I would love to use OpenOffice, I just hate the look and feel and have always been more comfortable in Microsoft Office.
Won't (and shouldn't) happen (Score:3, Interesting)
OO is very decent office suite on Linux and Windows. So leave it there, where it is working acceptably. I think any effort to take that code base and reconcile it to an acceptable UI and functional level on the Mac will be the definition of a trip down the rabbit hole, taking years to realize and resulting in a UI compromise that annoys users on all platforms.
Time to cut bait on this, accept that it never will be workable on the Mac, and free its development team to focus on improving it in the Lin/Win world. Better to spend development time and effort developing a Mac-specific office suite that uses the various Open*** file formats as its native storage, while providing a real Cocoa-based UI experience that actually integrates into OS X the way Mac users expect an application to. Not that Sun will come within a mile of such an initiative, but it's a great opportunity for frustrated Mac developers looking to solve a real practical problem...
Re:Port it all you want... (Score:1, Interesting)
"new office", do you mind that it is non-standard?
Or is your abuse of the word "standard" indicative that you are
a paid shill (along the lines of "cross-platform" meaning Vista
and xp)?
Re:Not true! NeoOffice! (Score:3, Interesting)

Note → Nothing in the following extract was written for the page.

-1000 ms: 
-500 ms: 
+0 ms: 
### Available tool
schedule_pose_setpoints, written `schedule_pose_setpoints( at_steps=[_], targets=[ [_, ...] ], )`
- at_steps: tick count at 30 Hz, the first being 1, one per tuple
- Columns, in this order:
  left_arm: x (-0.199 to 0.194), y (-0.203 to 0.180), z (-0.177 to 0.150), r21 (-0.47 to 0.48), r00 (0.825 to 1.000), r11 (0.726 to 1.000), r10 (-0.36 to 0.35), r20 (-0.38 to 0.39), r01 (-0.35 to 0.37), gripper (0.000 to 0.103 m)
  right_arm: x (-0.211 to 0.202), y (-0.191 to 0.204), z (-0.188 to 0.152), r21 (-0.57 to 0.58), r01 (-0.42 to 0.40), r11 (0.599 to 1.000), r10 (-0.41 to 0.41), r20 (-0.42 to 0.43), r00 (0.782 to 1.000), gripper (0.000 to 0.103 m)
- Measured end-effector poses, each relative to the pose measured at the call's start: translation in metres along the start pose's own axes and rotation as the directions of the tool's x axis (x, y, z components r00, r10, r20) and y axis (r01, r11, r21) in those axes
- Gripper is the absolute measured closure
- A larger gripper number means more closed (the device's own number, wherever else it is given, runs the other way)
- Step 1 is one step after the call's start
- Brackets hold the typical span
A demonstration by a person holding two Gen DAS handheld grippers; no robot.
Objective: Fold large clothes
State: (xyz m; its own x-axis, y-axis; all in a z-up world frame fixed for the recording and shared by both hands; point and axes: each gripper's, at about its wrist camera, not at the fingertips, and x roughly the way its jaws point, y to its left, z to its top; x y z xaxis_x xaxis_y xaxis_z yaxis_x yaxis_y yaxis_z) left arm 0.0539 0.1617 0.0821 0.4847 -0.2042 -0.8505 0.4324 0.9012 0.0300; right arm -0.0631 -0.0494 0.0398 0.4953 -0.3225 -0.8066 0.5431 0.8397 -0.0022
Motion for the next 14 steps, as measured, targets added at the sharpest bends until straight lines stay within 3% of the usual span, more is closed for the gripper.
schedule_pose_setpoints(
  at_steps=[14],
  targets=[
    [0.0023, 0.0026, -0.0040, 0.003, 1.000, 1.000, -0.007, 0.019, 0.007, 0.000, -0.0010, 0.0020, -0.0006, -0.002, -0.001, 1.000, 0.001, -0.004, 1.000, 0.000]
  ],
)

I just timed it with a stopwatch, with nothing else running.
On initial launch, it took 42 seconds to get a usable word processor up on the screen.
However, on repeat launches, it takes only 12 seconds.

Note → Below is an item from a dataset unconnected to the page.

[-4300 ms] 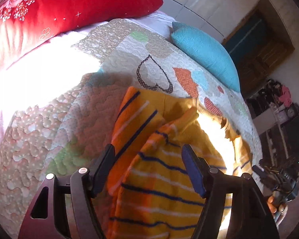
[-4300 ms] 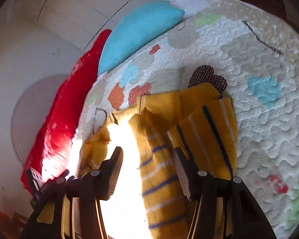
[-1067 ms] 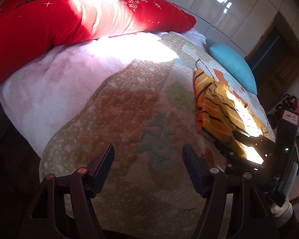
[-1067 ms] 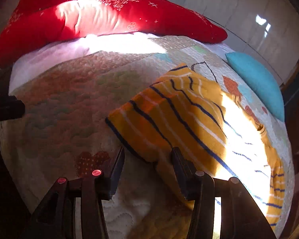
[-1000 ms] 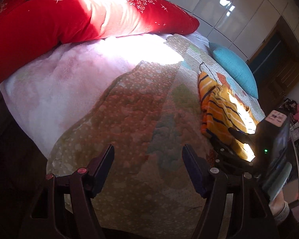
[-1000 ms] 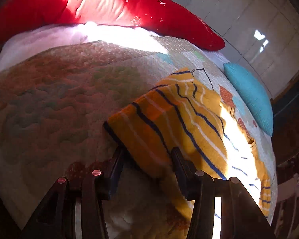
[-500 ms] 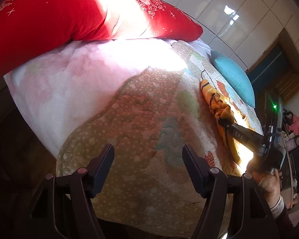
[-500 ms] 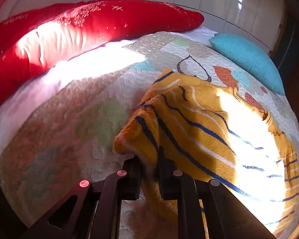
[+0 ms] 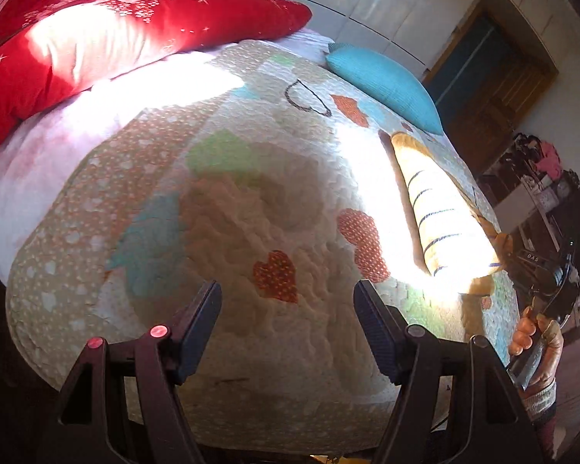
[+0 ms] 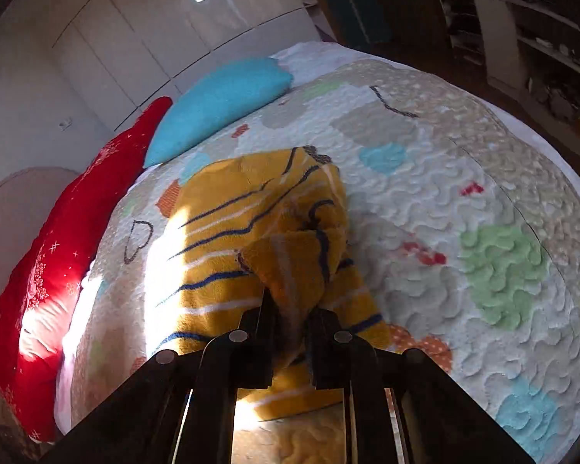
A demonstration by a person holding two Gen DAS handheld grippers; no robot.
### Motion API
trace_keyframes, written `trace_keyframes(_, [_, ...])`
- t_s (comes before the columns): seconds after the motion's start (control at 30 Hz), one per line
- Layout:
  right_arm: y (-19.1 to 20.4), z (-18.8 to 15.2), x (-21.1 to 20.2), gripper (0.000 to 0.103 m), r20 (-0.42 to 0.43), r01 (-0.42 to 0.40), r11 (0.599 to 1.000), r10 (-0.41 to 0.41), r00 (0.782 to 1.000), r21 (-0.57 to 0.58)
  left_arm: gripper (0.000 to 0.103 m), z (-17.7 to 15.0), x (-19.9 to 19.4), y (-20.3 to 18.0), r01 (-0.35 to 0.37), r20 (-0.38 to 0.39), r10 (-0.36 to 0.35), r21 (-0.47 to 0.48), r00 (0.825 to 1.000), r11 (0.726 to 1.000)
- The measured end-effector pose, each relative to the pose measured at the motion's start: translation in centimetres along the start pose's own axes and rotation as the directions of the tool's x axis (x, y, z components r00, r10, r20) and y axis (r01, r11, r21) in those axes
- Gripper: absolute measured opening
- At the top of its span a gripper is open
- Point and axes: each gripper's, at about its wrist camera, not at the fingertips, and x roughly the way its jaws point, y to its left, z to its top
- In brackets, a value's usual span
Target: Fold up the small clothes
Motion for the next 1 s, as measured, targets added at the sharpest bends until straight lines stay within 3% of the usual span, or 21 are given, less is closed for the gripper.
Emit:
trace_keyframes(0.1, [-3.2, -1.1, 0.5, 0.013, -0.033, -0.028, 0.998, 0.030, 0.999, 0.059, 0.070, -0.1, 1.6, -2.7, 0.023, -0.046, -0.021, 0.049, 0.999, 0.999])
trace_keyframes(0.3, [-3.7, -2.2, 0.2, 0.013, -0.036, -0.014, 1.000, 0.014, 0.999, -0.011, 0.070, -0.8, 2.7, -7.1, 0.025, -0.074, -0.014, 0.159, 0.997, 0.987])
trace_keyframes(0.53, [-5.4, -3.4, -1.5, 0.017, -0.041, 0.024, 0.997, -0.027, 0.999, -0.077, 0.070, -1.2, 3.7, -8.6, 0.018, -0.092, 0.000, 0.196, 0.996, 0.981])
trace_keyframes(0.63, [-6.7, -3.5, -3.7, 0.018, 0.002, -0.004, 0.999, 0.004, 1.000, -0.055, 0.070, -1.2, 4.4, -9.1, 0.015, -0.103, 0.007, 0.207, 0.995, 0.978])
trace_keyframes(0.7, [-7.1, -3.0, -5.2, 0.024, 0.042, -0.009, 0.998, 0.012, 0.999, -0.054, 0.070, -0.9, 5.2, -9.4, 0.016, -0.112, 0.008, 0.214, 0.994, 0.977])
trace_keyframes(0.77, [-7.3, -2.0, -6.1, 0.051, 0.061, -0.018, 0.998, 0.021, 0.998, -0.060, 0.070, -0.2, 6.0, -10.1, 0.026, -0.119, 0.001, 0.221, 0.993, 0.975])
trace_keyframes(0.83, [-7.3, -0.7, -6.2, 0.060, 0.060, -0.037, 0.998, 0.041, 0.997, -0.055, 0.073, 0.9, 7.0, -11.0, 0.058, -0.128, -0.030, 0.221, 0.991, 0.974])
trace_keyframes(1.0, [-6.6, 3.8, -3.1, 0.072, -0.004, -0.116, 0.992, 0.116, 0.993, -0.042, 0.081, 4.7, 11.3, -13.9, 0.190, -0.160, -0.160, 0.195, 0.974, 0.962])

Photoshop takes 14 seconds. MS Word takes 6 seconds. 42 is embarrassing, (although at least it's the answer to the ultimate question of Life, The Universe, and Everything, so it gets some credit there.) 12 seconds isn't so bad. This machine isn't exactly brand-spanking new, but Apple's had a lot of huge speed increases lately. You jump back to G4 machines that aren't all that old, like my Mom's eMac and my girlfriend's G4 iBook, and I wouldn't even want to install NeoOffice, the speed must just be painful.

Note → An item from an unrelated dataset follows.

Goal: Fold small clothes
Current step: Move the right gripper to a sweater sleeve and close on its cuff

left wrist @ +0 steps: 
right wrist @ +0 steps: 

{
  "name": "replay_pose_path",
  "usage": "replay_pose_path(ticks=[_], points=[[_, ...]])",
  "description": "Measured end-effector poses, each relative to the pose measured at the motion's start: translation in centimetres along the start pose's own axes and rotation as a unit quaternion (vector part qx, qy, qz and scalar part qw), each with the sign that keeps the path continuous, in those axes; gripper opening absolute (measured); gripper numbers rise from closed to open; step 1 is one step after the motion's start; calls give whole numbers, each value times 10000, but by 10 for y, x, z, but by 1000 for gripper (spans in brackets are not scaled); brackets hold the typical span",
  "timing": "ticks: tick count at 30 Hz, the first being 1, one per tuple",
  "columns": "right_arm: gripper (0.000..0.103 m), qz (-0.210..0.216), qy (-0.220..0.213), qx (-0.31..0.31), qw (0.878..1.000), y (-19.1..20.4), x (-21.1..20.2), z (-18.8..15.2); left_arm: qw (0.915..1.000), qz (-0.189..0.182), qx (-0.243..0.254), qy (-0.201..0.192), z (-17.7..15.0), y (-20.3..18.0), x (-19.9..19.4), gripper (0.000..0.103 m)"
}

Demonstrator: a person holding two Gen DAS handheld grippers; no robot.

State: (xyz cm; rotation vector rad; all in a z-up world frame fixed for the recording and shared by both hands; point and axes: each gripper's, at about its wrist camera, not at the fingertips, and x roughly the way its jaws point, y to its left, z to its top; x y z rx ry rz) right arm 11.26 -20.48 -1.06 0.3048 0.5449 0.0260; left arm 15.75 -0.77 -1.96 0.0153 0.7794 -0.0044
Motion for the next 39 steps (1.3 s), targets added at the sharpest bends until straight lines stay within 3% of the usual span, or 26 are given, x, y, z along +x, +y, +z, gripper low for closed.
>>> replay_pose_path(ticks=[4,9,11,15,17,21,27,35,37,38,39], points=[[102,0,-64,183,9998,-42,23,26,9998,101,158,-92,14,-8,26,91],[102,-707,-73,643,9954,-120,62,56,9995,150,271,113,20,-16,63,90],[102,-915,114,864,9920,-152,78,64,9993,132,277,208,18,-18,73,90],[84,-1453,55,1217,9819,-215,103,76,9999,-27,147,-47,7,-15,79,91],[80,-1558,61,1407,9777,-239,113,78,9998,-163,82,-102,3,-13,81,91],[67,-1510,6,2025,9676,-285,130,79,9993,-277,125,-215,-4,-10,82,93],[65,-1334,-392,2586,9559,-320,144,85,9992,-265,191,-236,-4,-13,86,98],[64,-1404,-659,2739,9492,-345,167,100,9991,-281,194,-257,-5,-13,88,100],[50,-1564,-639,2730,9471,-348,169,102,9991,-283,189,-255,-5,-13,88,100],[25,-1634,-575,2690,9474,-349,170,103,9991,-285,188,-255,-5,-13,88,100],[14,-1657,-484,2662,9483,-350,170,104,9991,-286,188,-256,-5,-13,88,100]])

Also, while the UI is largely a direct copy of Office, some of the places where it deviates constitute the most inane violations of UI design I've ever seen.
All that said, most of the painful slowness is in startup; I've found word processing and spreadsheet to be reasonably snappy once they're open, and the thing is feature competitive with MS Office, with a Cocoa interface, for FREE. All in all it's an amazing bargain and I'm very happy it's around. Still, I wouldn't complain about a Sun developed native build with more snappy, either.
Re:We never used CocoaJava (Score:0, Interesting)
Those whining about performance clearly haven't tried to use the PPC MS Office 2004 on and Intel Mac or they would shut up.
Re:I believe you that Cocoa is not an option. (Score:3, Interesting)
Safari is a wrapper around Webkit. Webkit is a port of KHTML, written in C++, and is the majority of the code in Safari: any Cocoa code is in the "shell" or in what are effectively Cocoa plug-ins. Camino is a similar wrapper, though somewhat simpler, around the Gecko HTML component from Mozilla/Firefox. This is the approach that I mentioned when I talked about using the original application as a support library.
The reason Finder sucks is not simply that it's Carbon, but that it's a mutant crossbreed of the NeXT file browser and the original Classic Finder. Apple really messed up there, the basic approaches to file management in NeXTstep and in Finder are vastly different, and the result of this blending of the two approaches has pleased nobody. Even rewriting it in Cocoa wouldn't help unless they abandoned all the original Finder behaviour (which would really piss off the old-school Mac fans) or abandoned the file-browser behaviour (which would piss off everyone else).
I really think they'd be better off starting fresh with the NeXT file browser, updating the NeXTstep code and making it pretty and Aquafied, and ripping all the Browser behaviour out of Finder completely and making it purely a "classic Finder" implementation.